» Your goal:
Given the material below, output exactly the lines from the line with "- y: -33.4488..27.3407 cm" to the line with "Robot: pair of", both ends included, and no other lines.
----
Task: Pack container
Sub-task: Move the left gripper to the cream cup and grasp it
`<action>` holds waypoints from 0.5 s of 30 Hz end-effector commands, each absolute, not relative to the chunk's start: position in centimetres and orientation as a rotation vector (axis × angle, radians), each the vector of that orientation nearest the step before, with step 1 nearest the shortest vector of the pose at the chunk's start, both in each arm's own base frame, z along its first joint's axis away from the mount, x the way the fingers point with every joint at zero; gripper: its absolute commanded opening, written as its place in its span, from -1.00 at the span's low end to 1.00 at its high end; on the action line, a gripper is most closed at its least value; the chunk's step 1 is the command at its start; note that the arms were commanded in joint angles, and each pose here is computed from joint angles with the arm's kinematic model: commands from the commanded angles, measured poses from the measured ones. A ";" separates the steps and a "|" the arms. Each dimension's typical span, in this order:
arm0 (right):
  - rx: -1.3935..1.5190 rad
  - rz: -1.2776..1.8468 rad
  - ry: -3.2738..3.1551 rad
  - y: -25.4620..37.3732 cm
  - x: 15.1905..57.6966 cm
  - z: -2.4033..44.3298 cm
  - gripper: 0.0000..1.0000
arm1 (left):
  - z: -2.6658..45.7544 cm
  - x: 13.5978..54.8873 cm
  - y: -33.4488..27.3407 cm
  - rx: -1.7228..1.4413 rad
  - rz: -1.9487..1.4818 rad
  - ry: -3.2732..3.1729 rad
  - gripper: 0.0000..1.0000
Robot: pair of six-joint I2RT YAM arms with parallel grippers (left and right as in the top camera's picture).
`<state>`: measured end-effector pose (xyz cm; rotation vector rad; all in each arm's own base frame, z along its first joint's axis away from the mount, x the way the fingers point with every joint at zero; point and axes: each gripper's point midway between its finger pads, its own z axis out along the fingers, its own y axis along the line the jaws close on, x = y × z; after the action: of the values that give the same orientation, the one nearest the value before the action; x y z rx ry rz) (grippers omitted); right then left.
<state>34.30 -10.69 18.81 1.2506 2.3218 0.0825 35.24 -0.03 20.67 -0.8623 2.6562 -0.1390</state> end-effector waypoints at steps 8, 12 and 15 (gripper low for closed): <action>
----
» Reply to the exercise:
  - y: -33.4488..27.3407 cm
  - rx: -1.7228..1.4413 rad
  - rz: -1.9487..1.4818 rad
  - ry: -3.2732..3.1729 rad
  - gripper: 0.0000..1.0000
Robot: pair of six-joint I2RT YAM arms with parallel grippers (left and right as in the top camera's picture).

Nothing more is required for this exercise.